An international study confirms that the doctor’s clothing represents a form of non-verbal communication capable of influencing the relationship with the patient
Every doctor remembers how in the first years of internship it was enough to wear a gown to be questioned by the relatives of hospitalised patients with questions instead of the nurses. Now there is scientific confirmation of this common experience: researchers from 20 hospitals and medical practises in Italy, Japan, the United States and Switzerland have published in the British Medical Journal the largest international study ever conducted regarding medical uniform.
Doctor’s clothing is apparently a form of non-verbal communication capable of influencing the relationship with the patient so that, even before the doctor opens their mouth, the patient understands from what they are wearing how well prepared and reliable they are and whether they will be considerate and helpful with them.
A good doctor-patient relationship is based on mutual respect, trust and acceptance of treatment by the patient, so it is essential to make them feel at ease when discussing their personal problems. The strength of this relationship has a direct impact on their satisfaction with health care, impacting their health through greater adherence to treatment recommendations, leading to a decrease in relapses within 30 days of discharge and even a reduction in mortality rate.
The research sample
Under the direction of Sanjay Saint and Nathan Houchens of the University of Michigan, 15 international researchers collected the opinion of over 9,000 patients on the clothing of those who treated them in three types of institutions: university hospitals, general practices or clinics, and specialist facilities. Spanning 13 geographical areas, 4 countries and 3 continents they observed that, based on the place of residence, opinions change based on the gender and age of the patients, as well as their level of education.
The first age group of the interviewees ranged from 18 to 64 years and the second was 65 and over. The latter group constituted over a third of the total (36%) with variations from country to country: in Japan, for example, those aged 65 or over were 48.5%, while in Italy they were 27.8%. Almost half of the patients were women (44.9%), many of whom had a diploma or degree (39.6%).
The study was conducted by distributing a form with 22 questions in the local language and photos of a male or female doctor in various types of clothing on which they were asked to express their preference. The doctors photographed had unchanged expressions with consistent framing, lighting, background, pose, etc. To avoid the so-called anchoring phenomenon whereby the first choice influences the subsequent ones, the gender of the doctor in the first photo was randomly assigned. Evaluations were based on a scale of 1 to 10 with which patients could express the value that clothing inspired in them in five categories:
They were later provided 7 photos of the same doctor with various types of clothing and patients had to choose the most suitable for various clinical contexts: the general practice, the emergency room, the hospital ward, the surgical theatre, etc. These preferences were evaluated with the Likert scale ranging from 1 (strongly disagree) to 5 (strongly agree).

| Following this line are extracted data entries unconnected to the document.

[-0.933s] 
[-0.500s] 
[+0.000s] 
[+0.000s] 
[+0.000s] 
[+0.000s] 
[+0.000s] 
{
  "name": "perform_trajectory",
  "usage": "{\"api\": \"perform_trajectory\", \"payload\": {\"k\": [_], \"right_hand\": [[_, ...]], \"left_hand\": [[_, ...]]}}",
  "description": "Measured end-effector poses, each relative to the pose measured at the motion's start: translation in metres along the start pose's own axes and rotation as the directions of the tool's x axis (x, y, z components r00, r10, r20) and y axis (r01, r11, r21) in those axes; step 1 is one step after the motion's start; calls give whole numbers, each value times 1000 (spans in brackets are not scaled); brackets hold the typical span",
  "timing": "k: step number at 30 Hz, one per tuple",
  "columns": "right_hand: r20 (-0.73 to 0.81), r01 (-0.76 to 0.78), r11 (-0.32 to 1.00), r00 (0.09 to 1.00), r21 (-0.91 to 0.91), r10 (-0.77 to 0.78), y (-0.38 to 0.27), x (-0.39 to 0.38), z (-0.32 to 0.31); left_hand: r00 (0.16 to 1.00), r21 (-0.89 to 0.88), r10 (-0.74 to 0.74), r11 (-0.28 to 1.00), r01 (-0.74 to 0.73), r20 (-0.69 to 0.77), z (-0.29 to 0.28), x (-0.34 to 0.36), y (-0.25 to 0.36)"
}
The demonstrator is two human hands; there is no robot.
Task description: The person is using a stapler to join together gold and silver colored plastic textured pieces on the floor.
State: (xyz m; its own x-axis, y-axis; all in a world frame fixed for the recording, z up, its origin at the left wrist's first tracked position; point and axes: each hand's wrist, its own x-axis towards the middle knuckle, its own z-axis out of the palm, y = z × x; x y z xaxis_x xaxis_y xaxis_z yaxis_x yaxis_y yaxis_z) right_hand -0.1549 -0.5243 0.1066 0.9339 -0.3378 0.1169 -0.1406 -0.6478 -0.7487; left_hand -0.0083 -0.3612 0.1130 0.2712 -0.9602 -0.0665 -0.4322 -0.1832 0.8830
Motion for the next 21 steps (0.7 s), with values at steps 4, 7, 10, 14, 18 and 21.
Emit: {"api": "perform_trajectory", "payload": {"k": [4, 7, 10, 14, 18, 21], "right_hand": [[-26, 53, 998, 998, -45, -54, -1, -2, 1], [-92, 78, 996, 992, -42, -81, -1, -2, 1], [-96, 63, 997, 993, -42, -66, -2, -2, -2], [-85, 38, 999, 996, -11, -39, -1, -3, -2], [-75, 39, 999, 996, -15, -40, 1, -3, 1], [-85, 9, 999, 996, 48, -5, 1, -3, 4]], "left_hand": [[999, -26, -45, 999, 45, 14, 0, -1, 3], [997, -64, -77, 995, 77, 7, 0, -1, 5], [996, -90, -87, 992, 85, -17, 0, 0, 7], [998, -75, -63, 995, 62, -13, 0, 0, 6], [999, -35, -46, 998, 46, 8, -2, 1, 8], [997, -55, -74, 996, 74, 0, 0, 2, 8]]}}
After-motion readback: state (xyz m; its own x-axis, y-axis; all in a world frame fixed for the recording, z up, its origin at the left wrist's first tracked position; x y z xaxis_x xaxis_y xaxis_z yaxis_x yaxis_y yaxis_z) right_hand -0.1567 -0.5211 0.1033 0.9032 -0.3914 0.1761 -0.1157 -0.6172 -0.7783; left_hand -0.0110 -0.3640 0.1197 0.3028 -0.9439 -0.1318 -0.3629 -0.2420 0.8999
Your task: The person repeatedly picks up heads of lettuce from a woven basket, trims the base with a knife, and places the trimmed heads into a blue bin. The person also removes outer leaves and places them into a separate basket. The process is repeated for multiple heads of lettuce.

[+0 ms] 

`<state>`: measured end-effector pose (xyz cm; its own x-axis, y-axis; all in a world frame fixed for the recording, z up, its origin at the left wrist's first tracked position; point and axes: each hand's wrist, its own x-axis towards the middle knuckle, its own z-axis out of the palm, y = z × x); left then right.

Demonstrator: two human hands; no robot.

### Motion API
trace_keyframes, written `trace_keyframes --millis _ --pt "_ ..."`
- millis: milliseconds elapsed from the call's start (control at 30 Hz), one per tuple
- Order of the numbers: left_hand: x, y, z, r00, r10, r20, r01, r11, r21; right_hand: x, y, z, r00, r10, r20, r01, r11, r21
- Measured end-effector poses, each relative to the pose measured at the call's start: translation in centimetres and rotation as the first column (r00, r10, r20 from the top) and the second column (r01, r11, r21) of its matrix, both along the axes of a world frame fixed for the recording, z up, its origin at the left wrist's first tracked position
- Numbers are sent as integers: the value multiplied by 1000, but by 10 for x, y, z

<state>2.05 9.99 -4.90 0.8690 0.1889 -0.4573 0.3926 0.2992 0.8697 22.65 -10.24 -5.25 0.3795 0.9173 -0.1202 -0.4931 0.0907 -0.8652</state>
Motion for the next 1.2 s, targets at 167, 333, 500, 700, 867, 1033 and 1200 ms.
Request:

The responses of patients showed that, although the lab coat is universally considered the symbol of the medical profession, what is underneath the lab coat also counts and it is precisely on this that the choices of patients differ. Italians and Japanese, for example, agree on almost everything, but under the gown, Italians prefer serious and sober formal clothing such as a shirt and, in the case of a female doctor, a blazer with trousers or a skirt. Formal clothing is the absolute favourite of American patients, even without a lab coat.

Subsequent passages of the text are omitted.